Ship logs to a central system:

# Fluentd DaemonSet for log collection
apiVersion: apps/v1
kind: DaemonSet
metadata:
  name: fluentd
  namespace: kube-system
spec:
  selector:
    matchLabels:
      app: fluentd
  template:
    spec:
      containers:
      - name: fluentd
        image: fluentd:v1.14
        volumeMounts:
        - name: varlog
          mountPath: /var/log
        - name: containers
          mountPath: /var/lib/docker/containers
          readOnly: true
      volumes:
      - name: varlog
        hostPath:
          path: /var/log
      - name: containers
        hostPath:
          path: /var/lib/docker/containers

Best Practices Summary

Resource management: Always set requests and limits. Use monitoring to tune them.

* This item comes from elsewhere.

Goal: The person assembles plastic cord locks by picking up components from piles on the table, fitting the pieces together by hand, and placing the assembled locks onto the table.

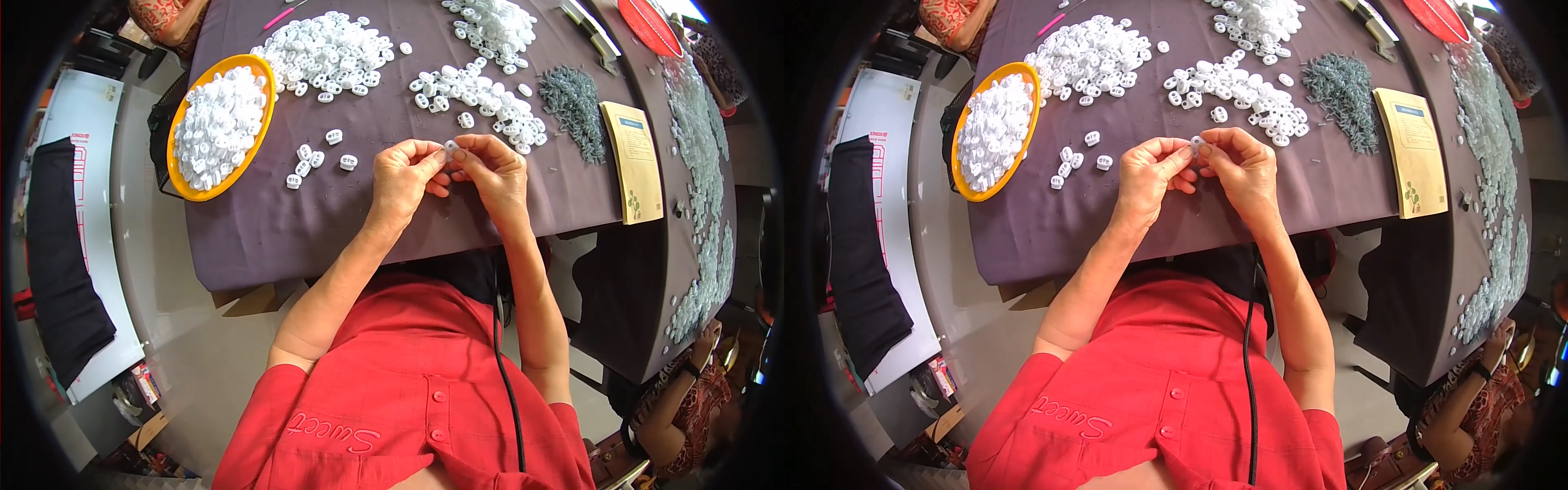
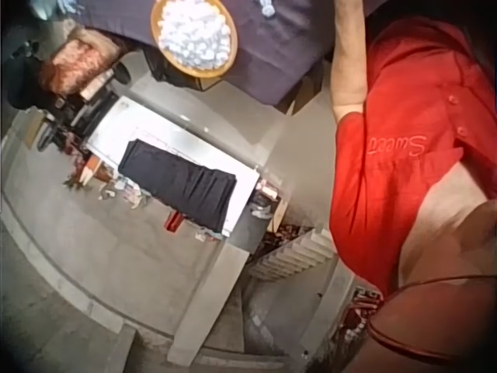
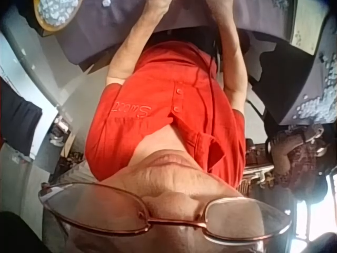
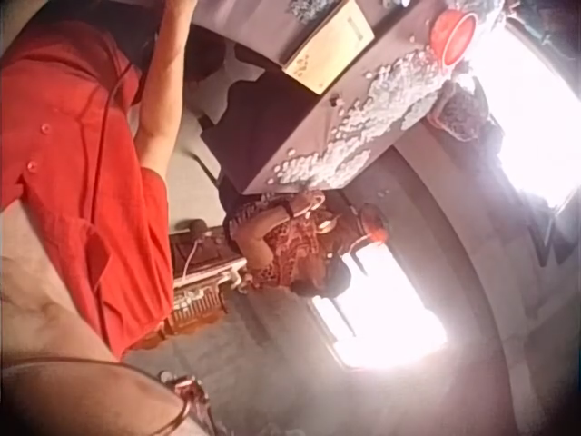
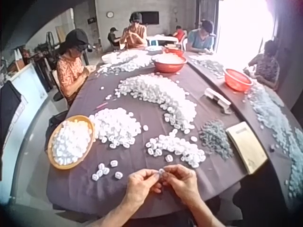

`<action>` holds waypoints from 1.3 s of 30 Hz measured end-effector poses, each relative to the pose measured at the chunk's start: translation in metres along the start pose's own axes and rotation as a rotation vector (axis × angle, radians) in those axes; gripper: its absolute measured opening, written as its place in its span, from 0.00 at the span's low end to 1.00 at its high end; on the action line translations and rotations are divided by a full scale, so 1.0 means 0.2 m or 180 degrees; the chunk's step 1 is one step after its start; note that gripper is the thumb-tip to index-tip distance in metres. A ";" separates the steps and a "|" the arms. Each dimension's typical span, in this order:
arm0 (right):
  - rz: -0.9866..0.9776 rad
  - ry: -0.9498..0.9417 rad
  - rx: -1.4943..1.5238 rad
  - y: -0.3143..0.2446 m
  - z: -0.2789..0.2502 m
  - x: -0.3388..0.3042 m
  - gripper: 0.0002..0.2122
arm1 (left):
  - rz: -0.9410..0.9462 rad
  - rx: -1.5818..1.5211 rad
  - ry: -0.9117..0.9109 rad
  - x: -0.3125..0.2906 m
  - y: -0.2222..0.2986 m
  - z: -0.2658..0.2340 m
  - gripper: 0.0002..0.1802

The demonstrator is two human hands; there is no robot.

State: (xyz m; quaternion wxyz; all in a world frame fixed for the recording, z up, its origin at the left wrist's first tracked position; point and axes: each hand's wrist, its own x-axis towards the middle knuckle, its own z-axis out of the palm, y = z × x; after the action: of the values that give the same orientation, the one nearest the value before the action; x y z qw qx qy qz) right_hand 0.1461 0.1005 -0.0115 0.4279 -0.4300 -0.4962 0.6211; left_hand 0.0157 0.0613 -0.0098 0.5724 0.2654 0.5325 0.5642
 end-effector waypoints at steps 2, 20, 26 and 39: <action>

Health checks: Implement proper liveness and readiness probes. Test them.

Graceful shutdown: Handle SIGTERM and drain connections before exiting.

Configuration: Use ConfigMaps and Secrets. Never hardcode configuration.

Deployments: Use rolling updates. Implement canary deployments for risky changes.

Autoscaling: Configure HPA for variable load. Set conservative scale-down policies.

Resilience: Use Pod Disruption Budgets to maintain availability.

Security: Implement Network Policies. Use service mesh for zero-trust networking.

Observability: Structured logging, metrics, and distributed tracing are essential.

Looking Forward

Container orchestration is maturing rapidly. Kubernetes has won the orchestration wars, and the ecosystem is building powerful abstractions on top of it. Service meshes are becoming standard. GitOps is automating deployments. Serverless containers are emerging.

But the fundamentals remain: understand resource management, implement proper health checks, handle failures gracefully, and maintain comprehensive observability.

The practices I’ve shared come from real production experience—late-night incidents, post-mortems, and gradual improvements. Start with these patterns, adapt them to your needs, and keep learning from your incidents.

Your production workloads will thank you.